**WHAT YOU SHOULD DO**: Print out the records that follow, exactly and completely.
--- START ---
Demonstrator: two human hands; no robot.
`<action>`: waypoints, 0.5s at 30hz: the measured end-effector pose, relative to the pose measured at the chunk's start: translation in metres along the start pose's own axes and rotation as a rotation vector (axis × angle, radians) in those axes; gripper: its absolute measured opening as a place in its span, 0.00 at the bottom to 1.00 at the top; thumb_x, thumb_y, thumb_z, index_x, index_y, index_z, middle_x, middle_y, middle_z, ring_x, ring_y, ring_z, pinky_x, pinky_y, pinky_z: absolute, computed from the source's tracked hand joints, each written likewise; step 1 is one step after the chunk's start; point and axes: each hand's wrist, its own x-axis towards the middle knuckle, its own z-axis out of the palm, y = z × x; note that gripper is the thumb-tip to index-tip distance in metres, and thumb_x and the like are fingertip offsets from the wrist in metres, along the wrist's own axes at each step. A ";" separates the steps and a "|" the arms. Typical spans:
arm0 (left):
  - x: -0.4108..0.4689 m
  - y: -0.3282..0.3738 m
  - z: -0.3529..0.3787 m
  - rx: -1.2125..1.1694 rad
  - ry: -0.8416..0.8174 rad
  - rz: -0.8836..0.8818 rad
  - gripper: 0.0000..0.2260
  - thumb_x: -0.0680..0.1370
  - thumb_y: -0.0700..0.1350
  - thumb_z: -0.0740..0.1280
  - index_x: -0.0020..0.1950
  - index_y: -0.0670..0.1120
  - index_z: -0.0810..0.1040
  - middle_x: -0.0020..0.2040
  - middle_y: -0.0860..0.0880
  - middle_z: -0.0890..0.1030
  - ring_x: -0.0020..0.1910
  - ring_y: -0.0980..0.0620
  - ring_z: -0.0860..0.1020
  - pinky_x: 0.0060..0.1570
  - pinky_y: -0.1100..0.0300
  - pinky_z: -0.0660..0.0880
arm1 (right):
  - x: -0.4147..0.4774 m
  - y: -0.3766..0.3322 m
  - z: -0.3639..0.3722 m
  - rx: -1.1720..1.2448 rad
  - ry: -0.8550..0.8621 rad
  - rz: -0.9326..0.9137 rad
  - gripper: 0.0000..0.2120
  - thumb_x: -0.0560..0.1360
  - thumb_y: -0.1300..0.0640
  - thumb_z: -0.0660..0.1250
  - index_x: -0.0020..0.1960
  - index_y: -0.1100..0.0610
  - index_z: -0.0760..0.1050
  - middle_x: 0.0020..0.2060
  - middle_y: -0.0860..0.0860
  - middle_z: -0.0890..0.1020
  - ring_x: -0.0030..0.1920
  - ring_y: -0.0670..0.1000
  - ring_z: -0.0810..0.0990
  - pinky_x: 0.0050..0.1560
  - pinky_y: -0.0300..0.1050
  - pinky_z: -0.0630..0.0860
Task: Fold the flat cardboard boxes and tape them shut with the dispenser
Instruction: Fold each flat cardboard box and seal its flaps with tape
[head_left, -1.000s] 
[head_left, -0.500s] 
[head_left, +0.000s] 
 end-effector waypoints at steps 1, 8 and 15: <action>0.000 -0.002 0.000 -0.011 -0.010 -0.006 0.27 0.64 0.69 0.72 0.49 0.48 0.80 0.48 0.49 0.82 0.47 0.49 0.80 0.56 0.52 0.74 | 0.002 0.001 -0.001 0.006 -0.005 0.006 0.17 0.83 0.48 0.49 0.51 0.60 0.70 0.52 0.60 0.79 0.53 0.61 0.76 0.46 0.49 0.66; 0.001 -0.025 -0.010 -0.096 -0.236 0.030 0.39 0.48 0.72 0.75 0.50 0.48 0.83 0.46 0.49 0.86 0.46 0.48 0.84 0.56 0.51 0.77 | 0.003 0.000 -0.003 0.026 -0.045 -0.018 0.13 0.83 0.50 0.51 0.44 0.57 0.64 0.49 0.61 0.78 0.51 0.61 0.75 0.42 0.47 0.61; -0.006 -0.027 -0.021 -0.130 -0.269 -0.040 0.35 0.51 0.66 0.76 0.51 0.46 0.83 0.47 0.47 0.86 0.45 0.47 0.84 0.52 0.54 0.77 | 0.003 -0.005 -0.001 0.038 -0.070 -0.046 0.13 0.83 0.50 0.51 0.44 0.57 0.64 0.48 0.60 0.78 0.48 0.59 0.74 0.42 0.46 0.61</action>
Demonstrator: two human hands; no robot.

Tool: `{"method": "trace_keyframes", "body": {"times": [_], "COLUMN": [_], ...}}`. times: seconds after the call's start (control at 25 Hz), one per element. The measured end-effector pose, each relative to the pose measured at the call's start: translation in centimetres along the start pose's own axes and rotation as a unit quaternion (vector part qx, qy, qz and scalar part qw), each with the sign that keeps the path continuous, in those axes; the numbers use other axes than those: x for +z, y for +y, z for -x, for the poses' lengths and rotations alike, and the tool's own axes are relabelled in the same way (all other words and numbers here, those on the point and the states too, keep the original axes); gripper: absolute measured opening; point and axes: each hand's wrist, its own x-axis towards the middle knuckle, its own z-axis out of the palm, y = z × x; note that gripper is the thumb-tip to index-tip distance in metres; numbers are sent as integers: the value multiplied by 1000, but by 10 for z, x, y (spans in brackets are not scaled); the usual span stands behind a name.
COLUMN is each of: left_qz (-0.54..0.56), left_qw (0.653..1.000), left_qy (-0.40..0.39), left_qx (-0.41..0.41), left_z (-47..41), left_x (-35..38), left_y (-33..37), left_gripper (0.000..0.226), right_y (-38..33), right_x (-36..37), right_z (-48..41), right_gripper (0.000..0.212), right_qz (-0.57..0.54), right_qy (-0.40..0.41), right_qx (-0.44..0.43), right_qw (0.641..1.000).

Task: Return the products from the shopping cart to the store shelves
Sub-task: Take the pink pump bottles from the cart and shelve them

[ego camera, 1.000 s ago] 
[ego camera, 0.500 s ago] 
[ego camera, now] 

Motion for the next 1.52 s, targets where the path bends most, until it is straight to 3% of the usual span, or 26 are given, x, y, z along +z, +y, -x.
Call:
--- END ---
**SOLUTION TO THIS PROBLEM**:
Demonstrator: two human hands; no robot.
`<action>`: waypoints, 0.5s at 30hz: the measured end-effector pose, relative to the pose measured at the chunk's start: translation in metres along the start pose's own axes and rotation as a rotation vector (axis × angle, radians) in those axes; gripper: its absolute measured opening as a place in its span, 0.00 at the bottom to 1.00 at the top; thumb_x, thumb_y, thumb_z, index_x, index_y, index_z, middle_x, middle_y, middle_z, ring_x, ring_y, ring_z, pinky_x, pinky_y, pinky_z: absolute, computed from the source's tracked hand joints, each written likewise; step 1 is one step after the chunk's start; point and axes: each hand's wrist, its own x-axis towards the middle knuckle, its own z-axis out of the palm, y = z × x; note that gripper is the thumb-tip to index-tip distance in metres, and thumb_x and the like are fingertip offsets from the wrist in metres, along the wrist's own axes at each step. A ";" separates the steps and a "|" the arms. Typical spans:
arm0 (left):
  - x: -0.4108..0.4689 m
  - y: -0.3282..0.3738 m
  - z: -0.3529..0.3787 m
  - rx: -1.2125..1.1694 rad
  - ry: -0.8416..0.8174 rad
  - rz: -0.8836..0.8818 rad
  - gripper: 0.0000..0.2260
  - thumb_x: -0.0680..0.1370
  - thumb_y: -0.0700..0.1350
  - thumb_z: -0.0740..0.1280
  - index_x: -0.0020..0.1950
  - index_y: -0.0670..0.1120
  - index_z: -0.0810..0.1040
  - middle_x: -0.0020..0.2040
  - middle_y: -0.0860..0.0880
  - middle_z: -0.0890..0.1030
  - ring_x: -0.0020..0.1910
  - ring_y: -0.0980..0.0620
  - ring_z: -0.0860..0.1020
  - pinky_x: 0.0060..0.1570
  - pinky_y: -0.1100..0.0300
  - pinky_z: -0.0660..0.0880
arm1 (right):
  - x: -0.4147..0.4774 m
  - y: -0.3766..0.3322 m
  - z: -0.3639..0.3722 m
  - rx: -1.1720..1.2448 rad
  - ry: -0.8550..0.8621 rad
  - rz: -0.9326..0.9137 rad
  - gripper: 0.0000..0.2120
  - thumb_x: -0.0560..0.1360
  - thumb_y: -0.1300..0.0640
  - thumb_z: -0.0660..0.1250
  - index_x: -0.0020..0.1960
  - index_y: -0.1100..0.0610
  - index_z: -0.0760..0.1050
  - middle_x: 0.0020..0.2060
  - middle_y: -0.0860..0.0860
  - middle_z: -0.0890..0.1020
  - ring_x: -0.0030..0.1920
  - ring_y: -0.0670..0.1000
  - ring_z: -0.0810..0.0990
  - pinky_x: 0.0050..0.1560
  - pinky_y: -0.0300..0.1050
  - pinky_z: -0.0630..0.0860
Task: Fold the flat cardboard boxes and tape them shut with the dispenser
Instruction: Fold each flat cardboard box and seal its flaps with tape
[head_left, -1.000s] 
[head_left, -0.500s] 
[head_left, +0.000s] 
 end-effector waypoints at steps 1, 8 and 15: <action>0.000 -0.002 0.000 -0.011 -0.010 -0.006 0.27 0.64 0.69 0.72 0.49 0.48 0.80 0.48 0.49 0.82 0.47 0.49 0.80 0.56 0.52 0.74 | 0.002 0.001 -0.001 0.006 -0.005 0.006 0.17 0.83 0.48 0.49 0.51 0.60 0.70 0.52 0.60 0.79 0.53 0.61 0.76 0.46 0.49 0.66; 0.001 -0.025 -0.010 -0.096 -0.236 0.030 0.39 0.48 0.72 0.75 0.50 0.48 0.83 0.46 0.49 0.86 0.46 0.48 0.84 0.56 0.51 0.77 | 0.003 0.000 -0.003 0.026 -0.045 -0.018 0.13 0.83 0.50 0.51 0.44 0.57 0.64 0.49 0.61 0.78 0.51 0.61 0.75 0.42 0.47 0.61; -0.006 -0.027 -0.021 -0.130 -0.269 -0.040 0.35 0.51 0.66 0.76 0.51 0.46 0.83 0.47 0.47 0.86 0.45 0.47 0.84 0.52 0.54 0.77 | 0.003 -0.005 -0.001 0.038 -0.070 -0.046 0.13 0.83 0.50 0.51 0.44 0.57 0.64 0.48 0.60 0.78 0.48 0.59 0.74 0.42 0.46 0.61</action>
Demonstrator: two human hands; no robot.

Tool: `{"method": "trace_keyframes", "body": {"times": [_], "COLUMN": [_], ...}}`. times: seconds after the call's start (control at 25 Hz), one per element. The measured end-effector pose, each relative to the pose measured at the call's start: translation in centimetres along the start pose's own axes and rotation as a unit quaternion (vector part qx, qy, qz and scalar part qw), each with the sign that keeps the path continuous, in those axes; the numbers use other axes than those: x for +z, y for +y, z for -x, for the poses' lengths and rotations alike, and the tool's own axes are relabelled in the same way (all other words and numbers here, those on the point and the states too, keep the original axes); gripper: absolute measured opening; point and axes: each hand's wrist, its own x-axis towards the middle knuckle, its own z-axis out of the palm, y = z × x; note that gripper is the thumb-tip to index-tip distance in metres; numbers are sent as integers: the value multiplied by 1000, but by 10 for z, x, y (spans in brackets are not scaled); the usual span stands behind a name.
COLUMN is each of: left_qz (-0.54..0.56), left_qw (0.653..1.000), left_qy (-0.40..0.39), left_qx (-0.41..0.41), left_z (-47..41), left_x (-35..38), left_y (-33..37), left_gripper (0.000..0.226), right_y (-38..33), right_x (-36..37), right_z (-48..41), right_gripper (0.000..0.212), right_qz (-0.57..0.54), right_qy (-0.40..0.41), right_qx (-0.44..0.43), right_qw (0.641..1.000).

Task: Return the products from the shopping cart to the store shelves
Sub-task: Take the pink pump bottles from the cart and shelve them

[ego camera, 1.000 s ago] 
[ego camera, 0.500 s ago] 
[ego camera, now] 

Motion for the next 1.52 s, targets where the path bends most, until it is straight to 3% of the usual span, or 26 are given, x, y, z along +z, +y, -x.
Call:

That makes the output complete.